Task objective — Isolate every line in the data with the string "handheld" and copy it.

[Start of section]

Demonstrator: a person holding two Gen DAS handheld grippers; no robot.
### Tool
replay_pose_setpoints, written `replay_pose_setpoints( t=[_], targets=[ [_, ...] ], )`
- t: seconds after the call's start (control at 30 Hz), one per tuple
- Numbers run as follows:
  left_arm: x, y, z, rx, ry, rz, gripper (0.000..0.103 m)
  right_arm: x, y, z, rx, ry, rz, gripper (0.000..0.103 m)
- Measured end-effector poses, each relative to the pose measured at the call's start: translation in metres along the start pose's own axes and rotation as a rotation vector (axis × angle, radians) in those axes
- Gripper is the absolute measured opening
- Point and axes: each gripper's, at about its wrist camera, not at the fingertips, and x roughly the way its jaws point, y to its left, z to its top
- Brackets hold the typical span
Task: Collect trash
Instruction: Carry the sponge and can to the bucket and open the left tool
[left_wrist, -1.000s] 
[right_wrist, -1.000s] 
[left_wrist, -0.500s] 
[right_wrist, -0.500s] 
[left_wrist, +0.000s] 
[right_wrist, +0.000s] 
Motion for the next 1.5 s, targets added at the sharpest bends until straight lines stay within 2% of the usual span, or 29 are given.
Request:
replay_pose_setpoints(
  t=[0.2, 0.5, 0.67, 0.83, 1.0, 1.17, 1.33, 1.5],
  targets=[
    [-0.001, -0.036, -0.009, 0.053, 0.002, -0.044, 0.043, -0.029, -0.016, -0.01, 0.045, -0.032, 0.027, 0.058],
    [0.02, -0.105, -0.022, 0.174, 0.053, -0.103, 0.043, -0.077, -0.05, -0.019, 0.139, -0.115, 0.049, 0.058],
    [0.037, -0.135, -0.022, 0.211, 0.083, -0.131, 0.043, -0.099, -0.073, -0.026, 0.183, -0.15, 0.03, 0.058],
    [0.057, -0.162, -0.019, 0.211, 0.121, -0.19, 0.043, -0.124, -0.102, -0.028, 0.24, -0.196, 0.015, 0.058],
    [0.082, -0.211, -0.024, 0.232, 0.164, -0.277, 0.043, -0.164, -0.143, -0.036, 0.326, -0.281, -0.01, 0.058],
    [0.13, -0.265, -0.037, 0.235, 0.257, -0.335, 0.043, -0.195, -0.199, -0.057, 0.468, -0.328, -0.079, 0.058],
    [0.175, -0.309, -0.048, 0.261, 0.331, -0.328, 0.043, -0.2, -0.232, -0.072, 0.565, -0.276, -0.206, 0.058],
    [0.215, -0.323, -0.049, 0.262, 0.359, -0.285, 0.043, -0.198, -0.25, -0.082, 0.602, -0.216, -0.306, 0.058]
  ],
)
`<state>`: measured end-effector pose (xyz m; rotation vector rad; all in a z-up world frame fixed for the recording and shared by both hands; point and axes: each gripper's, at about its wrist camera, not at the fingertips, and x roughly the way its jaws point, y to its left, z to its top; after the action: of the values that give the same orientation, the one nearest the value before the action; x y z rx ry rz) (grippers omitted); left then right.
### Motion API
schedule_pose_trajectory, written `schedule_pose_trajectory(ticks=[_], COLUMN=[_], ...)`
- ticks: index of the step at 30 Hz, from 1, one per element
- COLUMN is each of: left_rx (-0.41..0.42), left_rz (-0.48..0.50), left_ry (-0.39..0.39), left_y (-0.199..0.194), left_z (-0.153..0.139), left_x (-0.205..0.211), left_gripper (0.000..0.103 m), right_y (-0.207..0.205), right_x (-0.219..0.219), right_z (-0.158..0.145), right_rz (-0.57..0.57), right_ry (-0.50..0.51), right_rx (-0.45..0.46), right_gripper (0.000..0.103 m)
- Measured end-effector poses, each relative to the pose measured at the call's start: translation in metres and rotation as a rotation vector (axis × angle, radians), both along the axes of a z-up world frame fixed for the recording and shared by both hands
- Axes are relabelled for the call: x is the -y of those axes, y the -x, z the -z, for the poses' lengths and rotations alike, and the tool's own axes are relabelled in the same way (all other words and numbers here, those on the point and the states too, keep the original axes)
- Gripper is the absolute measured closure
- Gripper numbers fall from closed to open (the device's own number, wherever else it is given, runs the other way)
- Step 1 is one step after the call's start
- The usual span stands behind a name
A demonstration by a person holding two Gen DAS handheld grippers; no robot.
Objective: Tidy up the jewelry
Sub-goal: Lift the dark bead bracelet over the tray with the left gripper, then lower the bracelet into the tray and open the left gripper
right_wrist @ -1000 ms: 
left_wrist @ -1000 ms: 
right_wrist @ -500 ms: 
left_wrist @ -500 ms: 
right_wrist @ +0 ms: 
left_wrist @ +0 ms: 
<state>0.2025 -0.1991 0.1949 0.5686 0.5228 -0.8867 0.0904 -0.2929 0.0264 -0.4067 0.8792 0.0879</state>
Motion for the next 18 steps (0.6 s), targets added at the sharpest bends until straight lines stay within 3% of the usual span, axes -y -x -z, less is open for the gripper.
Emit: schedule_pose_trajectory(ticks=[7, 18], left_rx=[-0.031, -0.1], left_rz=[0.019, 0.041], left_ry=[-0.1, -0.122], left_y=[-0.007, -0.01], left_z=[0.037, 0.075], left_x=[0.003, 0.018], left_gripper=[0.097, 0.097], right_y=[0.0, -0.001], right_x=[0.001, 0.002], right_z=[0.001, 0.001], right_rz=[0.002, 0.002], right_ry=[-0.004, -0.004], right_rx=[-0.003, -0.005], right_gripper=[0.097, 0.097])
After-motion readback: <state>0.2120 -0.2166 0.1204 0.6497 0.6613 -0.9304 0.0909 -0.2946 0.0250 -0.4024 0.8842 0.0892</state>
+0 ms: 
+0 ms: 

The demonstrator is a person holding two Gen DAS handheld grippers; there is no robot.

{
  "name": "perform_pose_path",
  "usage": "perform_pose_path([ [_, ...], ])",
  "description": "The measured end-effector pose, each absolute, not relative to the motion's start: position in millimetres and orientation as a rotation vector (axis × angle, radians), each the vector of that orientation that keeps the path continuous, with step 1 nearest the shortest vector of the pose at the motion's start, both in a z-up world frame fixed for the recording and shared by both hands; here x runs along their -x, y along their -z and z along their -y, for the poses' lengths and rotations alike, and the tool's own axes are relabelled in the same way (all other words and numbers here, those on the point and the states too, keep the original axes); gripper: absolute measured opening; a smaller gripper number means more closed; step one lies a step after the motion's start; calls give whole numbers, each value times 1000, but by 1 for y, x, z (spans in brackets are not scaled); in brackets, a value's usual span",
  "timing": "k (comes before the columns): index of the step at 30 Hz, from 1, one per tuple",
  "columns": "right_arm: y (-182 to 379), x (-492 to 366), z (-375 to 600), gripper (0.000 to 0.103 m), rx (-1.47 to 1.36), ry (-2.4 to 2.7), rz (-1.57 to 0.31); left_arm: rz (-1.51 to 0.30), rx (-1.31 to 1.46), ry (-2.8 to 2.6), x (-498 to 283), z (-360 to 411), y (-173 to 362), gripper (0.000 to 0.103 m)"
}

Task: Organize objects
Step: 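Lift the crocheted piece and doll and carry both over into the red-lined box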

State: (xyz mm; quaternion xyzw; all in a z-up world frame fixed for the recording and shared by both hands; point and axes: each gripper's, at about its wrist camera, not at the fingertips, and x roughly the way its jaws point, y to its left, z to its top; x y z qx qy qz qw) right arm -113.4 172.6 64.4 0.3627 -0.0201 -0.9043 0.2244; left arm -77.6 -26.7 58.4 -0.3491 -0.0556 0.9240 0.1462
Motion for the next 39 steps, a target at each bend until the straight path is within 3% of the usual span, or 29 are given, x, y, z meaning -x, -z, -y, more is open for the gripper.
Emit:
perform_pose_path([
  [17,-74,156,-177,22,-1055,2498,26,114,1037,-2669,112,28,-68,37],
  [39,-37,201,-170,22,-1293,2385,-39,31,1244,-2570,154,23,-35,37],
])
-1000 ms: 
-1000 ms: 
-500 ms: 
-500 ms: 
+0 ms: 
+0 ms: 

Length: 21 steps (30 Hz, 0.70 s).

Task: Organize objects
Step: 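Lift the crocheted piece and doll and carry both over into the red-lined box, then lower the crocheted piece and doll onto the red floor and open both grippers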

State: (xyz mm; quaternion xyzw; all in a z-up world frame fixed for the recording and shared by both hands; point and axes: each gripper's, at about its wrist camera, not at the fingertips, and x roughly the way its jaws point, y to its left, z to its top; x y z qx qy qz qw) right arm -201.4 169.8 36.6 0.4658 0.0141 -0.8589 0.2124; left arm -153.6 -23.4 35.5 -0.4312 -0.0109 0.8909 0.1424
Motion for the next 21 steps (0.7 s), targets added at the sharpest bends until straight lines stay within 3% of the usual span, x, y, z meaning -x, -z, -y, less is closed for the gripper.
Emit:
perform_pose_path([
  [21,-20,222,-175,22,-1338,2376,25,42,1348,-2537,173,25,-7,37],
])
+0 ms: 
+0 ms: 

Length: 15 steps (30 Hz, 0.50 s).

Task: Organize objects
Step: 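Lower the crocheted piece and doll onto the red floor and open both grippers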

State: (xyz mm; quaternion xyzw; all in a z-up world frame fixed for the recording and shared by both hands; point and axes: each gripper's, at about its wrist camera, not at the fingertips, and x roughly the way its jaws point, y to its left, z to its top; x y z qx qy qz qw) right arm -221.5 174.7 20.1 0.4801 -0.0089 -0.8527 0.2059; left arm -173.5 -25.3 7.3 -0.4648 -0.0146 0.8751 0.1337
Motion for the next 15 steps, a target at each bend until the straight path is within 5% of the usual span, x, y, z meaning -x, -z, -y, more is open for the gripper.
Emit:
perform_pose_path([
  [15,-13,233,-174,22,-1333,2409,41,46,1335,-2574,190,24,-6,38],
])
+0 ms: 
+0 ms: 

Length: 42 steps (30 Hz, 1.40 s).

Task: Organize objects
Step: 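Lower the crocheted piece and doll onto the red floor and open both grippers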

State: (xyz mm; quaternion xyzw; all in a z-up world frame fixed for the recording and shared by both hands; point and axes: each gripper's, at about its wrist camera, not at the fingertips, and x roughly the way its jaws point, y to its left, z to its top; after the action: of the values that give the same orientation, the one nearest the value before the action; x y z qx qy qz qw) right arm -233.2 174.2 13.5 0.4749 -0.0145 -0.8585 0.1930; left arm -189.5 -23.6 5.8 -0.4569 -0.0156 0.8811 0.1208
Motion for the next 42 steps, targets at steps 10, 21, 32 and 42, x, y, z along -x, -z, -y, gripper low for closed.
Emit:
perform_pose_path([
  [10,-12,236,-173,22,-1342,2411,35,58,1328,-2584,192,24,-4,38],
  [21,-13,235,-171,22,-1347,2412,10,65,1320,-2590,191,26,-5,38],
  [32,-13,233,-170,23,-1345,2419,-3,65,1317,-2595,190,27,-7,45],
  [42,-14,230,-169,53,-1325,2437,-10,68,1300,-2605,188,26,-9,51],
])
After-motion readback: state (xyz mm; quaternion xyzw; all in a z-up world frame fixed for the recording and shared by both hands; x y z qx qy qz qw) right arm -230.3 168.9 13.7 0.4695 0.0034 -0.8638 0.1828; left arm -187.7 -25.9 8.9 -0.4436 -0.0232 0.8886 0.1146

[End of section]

Written solution —
Demonstrator: a person holding two Gen DAS handheld grippers; no robot.
A demonstration by a person holding two Gen DAS handheld grippers; no robot.
The demonstrator is a person holding two Gen DAS handheld grippers; there is no robot.

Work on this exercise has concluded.